Exercise directions: Lines holding the string "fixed" are the ones to copy from this listing.

┌────────

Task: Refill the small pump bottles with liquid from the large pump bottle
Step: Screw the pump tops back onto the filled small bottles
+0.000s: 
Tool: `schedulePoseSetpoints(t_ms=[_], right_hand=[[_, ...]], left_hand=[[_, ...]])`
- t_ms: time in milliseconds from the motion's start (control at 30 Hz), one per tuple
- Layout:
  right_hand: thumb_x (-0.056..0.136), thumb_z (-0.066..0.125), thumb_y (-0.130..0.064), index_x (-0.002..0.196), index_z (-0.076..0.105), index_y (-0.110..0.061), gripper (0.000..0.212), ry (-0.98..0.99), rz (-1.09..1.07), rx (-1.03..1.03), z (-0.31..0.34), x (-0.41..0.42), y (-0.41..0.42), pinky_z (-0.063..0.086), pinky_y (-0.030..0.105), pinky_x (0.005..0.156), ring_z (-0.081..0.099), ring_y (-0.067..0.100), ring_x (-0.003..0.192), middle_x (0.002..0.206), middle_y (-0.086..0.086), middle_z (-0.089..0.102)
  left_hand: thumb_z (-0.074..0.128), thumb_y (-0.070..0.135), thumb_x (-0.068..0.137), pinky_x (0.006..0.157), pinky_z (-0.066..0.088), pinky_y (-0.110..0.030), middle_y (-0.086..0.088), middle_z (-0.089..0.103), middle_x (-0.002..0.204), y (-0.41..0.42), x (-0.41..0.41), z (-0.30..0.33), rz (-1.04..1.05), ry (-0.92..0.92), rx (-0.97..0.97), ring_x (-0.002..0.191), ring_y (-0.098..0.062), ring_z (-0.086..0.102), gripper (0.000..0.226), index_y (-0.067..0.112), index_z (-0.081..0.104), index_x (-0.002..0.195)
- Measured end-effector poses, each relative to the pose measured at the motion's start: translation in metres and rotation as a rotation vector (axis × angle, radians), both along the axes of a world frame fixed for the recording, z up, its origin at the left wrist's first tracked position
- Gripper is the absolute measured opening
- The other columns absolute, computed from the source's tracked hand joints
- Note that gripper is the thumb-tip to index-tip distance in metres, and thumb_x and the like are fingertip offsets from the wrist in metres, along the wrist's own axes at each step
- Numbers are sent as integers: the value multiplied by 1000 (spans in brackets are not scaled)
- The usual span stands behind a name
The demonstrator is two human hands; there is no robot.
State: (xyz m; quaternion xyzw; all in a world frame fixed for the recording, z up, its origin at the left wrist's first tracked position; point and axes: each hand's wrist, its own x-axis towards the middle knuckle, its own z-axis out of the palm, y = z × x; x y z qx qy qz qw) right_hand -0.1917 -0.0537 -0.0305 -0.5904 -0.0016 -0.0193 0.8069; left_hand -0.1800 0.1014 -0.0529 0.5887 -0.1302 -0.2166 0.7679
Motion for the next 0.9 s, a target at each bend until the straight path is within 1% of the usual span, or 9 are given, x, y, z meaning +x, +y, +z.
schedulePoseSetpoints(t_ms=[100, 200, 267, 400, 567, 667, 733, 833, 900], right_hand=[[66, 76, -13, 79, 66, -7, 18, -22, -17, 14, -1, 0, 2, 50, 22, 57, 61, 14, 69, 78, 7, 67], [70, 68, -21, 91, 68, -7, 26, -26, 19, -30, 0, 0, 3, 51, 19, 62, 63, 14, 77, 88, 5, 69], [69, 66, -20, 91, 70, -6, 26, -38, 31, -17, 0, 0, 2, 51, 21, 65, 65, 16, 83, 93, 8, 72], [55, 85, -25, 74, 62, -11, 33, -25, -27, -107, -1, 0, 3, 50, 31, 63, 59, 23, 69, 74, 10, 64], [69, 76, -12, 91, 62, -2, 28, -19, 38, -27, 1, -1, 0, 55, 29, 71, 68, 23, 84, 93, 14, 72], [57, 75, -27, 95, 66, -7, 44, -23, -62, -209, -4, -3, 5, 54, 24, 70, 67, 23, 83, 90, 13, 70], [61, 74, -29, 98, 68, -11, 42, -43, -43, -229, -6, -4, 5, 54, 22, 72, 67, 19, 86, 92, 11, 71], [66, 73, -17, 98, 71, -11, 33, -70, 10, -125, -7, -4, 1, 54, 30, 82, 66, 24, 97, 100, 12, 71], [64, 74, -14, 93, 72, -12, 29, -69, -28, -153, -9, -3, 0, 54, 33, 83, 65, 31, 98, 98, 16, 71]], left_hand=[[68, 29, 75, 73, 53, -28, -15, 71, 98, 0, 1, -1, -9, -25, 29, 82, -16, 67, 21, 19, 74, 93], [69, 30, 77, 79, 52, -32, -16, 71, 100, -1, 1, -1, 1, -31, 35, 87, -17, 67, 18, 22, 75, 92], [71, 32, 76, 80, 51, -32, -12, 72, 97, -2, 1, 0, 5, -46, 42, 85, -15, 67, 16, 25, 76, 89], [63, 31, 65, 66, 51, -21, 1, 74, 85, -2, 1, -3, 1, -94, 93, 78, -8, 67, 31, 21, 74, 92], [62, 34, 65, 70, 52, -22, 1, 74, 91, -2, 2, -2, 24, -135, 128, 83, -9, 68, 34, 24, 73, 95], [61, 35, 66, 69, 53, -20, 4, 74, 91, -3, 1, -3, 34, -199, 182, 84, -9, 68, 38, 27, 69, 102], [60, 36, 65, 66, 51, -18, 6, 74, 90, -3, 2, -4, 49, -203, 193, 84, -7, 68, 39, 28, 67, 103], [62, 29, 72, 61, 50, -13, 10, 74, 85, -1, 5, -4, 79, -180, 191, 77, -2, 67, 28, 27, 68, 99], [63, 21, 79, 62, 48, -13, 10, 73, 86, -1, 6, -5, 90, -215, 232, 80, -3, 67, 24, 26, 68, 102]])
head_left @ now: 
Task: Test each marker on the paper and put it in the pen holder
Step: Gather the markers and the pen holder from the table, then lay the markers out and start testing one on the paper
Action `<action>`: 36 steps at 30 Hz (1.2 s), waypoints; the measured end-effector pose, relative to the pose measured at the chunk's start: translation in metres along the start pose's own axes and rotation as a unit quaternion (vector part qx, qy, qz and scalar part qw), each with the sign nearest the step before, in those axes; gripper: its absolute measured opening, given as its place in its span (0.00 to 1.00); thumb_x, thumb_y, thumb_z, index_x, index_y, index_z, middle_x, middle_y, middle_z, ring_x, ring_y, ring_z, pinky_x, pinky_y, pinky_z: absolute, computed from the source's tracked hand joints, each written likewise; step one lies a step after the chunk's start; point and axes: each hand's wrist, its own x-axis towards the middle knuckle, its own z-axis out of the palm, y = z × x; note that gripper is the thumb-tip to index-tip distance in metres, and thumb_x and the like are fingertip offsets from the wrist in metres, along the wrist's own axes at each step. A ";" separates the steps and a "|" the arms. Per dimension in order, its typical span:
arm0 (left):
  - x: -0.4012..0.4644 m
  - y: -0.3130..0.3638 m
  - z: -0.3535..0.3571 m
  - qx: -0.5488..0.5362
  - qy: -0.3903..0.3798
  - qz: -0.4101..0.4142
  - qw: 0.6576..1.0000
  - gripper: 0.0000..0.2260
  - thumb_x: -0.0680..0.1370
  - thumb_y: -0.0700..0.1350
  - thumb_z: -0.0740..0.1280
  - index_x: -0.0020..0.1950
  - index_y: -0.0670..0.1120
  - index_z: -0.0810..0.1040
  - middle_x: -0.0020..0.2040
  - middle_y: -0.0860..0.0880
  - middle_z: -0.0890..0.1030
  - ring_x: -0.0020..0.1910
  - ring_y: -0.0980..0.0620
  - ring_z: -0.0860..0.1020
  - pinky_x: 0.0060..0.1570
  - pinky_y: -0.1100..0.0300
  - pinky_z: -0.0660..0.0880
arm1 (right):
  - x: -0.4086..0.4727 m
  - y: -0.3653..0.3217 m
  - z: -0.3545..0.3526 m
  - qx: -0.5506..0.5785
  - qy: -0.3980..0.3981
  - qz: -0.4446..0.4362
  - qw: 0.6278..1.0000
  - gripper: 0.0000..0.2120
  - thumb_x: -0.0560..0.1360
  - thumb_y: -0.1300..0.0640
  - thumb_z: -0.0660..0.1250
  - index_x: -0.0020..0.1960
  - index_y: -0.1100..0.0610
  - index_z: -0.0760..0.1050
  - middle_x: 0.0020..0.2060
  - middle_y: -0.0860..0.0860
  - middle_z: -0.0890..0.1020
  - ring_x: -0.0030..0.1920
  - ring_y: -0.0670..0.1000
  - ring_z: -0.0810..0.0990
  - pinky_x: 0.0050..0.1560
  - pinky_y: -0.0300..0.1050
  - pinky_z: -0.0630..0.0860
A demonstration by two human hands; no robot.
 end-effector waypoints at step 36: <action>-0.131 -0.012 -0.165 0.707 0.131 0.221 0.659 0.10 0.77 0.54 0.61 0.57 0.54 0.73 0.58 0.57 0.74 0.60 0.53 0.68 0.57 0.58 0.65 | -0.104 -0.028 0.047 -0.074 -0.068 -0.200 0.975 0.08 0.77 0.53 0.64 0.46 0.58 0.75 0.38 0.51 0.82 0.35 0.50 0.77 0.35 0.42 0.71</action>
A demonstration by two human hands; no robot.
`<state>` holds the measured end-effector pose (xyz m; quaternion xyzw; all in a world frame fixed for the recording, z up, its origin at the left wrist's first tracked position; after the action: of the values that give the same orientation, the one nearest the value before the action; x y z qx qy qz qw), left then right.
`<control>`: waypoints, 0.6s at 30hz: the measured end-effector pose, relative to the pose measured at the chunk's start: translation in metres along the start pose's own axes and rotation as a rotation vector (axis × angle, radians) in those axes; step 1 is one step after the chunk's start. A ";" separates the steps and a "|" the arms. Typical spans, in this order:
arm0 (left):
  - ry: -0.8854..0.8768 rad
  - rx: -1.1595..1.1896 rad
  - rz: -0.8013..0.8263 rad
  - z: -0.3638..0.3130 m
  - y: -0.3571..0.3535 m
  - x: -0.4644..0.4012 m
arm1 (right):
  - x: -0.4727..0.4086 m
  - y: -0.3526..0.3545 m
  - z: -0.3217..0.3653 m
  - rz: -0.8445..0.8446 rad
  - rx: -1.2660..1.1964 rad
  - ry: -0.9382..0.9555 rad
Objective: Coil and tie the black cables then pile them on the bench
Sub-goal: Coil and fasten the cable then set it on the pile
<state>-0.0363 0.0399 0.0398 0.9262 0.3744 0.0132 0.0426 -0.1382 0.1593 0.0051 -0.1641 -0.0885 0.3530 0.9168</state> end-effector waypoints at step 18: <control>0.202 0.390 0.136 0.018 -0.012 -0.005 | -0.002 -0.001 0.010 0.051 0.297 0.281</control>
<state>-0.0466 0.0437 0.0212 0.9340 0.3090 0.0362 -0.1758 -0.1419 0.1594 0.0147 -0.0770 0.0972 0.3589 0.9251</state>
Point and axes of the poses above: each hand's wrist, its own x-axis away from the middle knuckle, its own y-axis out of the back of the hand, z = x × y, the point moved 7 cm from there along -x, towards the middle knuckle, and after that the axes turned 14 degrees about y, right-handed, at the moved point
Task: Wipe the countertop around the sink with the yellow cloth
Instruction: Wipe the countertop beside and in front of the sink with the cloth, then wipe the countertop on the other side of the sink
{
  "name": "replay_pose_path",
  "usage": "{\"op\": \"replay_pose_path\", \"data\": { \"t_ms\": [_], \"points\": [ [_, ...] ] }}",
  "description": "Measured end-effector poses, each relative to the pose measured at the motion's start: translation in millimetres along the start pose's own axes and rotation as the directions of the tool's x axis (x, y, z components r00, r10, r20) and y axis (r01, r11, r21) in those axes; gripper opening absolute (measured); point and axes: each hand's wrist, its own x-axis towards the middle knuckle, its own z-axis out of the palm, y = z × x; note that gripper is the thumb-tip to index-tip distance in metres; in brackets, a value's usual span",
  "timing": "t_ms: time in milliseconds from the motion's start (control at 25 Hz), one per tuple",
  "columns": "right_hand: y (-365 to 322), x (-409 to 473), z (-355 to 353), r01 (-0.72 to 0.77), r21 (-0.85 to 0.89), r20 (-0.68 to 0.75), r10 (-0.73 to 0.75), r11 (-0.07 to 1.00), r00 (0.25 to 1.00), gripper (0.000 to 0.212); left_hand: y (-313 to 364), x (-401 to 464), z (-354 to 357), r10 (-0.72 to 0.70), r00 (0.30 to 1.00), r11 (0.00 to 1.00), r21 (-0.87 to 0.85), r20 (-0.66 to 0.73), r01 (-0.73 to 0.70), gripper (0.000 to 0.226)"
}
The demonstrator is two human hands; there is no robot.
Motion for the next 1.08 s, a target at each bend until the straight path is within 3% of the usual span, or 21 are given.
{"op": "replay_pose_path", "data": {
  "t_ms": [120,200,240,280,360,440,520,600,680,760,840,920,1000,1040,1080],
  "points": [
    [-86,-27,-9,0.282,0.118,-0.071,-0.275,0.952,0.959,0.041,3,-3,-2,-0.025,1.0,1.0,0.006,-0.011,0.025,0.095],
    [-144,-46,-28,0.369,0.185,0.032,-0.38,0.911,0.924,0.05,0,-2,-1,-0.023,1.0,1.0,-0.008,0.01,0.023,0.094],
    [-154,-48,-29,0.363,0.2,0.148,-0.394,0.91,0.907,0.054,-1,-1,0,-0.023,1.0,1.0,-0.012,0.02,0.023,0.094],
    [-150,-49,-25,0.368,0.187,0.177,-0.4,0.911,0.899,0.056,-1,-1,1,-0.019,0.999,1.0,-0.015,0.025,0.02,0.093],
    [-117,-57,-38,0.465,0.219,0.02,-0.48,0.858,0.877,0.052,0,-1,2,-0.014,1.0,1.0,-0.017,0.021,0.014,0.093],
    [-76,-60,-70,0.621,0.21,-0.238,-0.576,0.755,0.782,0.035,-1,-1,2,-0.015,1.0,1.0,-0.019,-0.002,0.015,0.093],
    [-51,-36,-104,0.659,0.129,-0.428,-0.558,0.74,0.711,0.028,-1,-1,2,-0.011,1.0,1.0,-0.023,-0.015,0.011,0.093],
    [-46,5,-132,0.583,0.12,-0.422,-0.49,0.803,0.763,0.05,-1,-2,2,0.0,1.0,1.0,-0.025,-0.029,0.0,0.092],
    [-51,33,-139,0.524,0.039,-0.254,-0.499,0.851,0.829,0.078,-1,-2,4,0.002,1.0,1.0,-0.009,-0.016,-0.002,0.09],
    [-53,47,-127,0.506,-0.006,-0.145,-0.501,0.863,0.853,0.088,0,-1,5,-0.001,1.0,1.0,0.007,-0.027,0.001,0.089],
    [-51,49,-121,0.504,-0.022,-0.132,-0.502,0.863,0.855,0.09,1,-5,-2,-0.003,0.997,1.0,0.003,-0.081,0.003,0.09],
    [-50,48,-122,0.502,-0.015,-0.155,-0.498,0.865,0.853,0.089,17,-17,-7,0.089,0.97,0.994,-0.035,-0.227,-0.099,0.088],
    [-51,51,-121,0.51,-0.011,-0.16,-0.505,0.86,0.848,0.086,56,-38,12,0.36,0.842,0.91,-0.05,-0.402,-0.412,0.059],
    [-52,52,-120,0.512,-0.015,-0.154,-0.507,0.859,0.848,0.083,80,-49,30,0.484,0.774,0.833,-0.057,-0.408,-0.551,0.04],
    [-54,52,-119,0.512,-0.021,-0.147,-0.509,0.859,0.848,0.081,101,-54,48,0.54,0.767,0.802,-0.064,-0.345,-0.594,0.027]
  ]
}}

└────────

Reply to the task:
- Measured end-effector poses, each relative to the pose measured at the motion's start: translation in metres and rotation as a rotation vector (axis × angle, radians), both along the axes of a world frame fixed for the recording, z up, its origin at the left wrist's first tracked position
State: (xyz m; quaternion xyzw; all in a world frame fixed for the recording, z up, its origin at the left wrist's first tracked position; point and axes: each hand's wrist, its own x-axis towards the middle knuckle, its own z-axis out of the palm, y = z × x; x y z qx qy qz qw) right_hand -0.1917 -0.0537 -0.0305 -0.5904 -0.0016 -0.0193 0.8069; left_hand -0.1800 0.1014 -0.0529 0.5887 -0.1302 -0.2166 0.7679
`<state>` holds the measured end-effector pose (xyz m; quaternion xyzw; all in a world frame fixed for the recording, z up, its origin at the left wrist's first tracked position; after the action: of the values that give the same orientation, the one nearest the value before the action; x y z qx qy qz qw), left then right.

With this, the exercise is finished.